- ASSIGNMENT:
An exact copy of the line containing "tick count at" and of every line after it, through the last line of the material, is what should be returned.

- INFORMATION SHOWN:
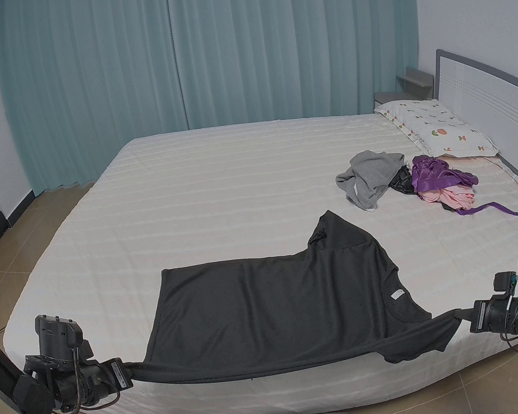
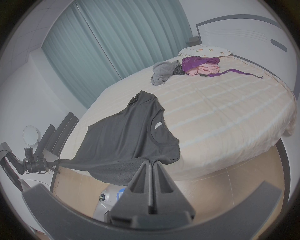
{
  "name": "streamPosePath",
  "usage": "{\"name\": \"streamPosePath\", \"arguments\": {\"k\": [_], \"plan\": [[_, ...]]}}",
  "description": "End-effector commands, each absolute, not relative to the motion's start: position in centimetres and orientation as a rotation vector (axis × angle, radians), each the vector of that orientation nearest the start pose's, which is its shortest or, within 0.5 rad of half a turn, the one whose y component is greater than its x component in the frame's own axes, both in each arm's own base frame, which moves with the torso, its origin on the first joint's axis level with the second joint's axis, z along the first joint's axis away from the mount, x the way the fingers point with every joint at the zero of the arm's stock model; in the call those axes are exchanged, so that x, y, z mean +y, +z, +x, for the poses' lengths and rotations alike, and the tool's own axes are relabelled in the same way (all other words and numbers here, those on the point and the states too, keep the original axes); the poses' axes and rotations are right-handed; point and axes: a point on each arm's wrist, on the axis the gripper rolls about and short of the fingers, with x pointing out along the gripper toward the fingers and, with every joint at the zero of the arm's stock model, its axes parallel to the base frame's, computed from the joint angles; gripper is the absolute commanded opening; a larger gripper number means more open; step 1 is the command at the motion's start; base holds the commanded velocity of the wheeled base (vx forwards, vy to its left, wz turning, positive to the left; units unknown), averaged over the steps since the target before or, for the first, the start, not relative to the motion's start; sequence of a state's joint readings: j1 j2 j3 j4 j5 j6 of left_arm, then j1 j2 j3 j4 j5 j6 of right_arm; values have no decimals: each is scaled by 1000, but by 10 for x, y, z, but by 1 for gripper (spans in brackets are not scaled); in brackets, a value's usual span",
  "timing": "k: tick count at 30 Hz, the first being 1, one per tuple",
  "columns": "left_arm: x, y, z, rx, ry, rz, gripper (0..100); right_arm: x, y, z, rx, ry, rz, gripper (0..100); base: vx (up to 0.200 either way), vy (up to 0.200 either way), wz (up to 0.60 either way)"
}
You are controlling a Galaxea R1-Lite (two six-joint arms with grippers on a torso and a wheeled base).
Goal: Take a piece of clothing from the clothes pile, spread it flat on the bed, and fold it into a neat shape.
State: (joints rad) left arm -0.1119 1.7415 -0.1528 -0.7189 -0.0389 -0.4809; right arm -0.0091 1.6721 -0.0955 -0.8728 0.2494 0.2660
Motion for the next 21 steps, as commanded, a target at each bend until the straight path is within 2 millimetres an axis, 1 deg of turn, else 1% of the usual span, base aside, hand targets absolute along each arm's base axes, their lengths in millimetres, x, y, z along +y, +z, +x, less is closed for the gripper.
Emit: {"name": "streamPosePath", "arguments": {"k": [1, 3, 8, 12, 15, 21], "plan": [[-21, 39, 183, 903, 71, -406, 0, 4, 55, 174, 747, 138, 337, 0, 0, 0, 0], [-21, 39, 183, 903, 71, -406, 0, 4, 54, 174, 748, 139, 334, 0, 0, 0, 0], [-23, 42, 194, 877, 60, -407, 0, 5, 54, 183, 747, 144, 334, 0, 0, 0, 0], [-25, 39, 217, 869, 64, -414, 0, 5, 52, 204, 742, 149, 341, 0, 0, 0, 0], [-26, 36, 227, 875, 67, -414, 0, 6, 50, 216, 742, 155, 339, 0, 0, 0, 0], [-28, 27, 253, 879, 80, -412, 0, 11, 35, 245, 775, 158, 333, 0, 0, 0, 0]]}}
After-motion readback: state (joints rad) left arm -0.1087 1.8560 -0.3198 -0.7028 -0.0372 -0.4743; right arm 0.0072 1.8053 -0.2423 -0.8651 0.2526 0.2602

- YOUR SOLUTION:
  "timing": "k: tick count at 30 Hz, the first being 1, one per tuple",
  "columns": "left_arm: x, y, z, rx, ry, rz, gripper (0..100); right_arm: x, y, z, rx, ry, rz, gripper (0..100); base: vx (up to 0.200 either way), vy (up to 0.200 either way), wz (up to 0.60 either way)"
}
You are controlling a Galaxea R1-Lite (two six-joint arms with grippers on a torso and a wheeled base).
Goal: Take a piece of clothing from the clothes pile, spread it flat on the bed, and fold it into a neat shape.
State: (joints rad) left arm -0.1119 1.7415 -0.1528 -0.7189 -0.0389 -0.4809; right arm -0.0091 1.6721 -0.0955 -0.8728 0.2494 0.2660
Motion for the next 21 steps, as commanded, a target at each bend until the straight path is within 2 millimetres an axis, 1 deg of turn, else 1% of the usual span, base aside, hand targets absolute along each arm's base axes, their lengths in millimetres, x, y, z along +y, +z, +x, less is closed for the gripper.
Emit: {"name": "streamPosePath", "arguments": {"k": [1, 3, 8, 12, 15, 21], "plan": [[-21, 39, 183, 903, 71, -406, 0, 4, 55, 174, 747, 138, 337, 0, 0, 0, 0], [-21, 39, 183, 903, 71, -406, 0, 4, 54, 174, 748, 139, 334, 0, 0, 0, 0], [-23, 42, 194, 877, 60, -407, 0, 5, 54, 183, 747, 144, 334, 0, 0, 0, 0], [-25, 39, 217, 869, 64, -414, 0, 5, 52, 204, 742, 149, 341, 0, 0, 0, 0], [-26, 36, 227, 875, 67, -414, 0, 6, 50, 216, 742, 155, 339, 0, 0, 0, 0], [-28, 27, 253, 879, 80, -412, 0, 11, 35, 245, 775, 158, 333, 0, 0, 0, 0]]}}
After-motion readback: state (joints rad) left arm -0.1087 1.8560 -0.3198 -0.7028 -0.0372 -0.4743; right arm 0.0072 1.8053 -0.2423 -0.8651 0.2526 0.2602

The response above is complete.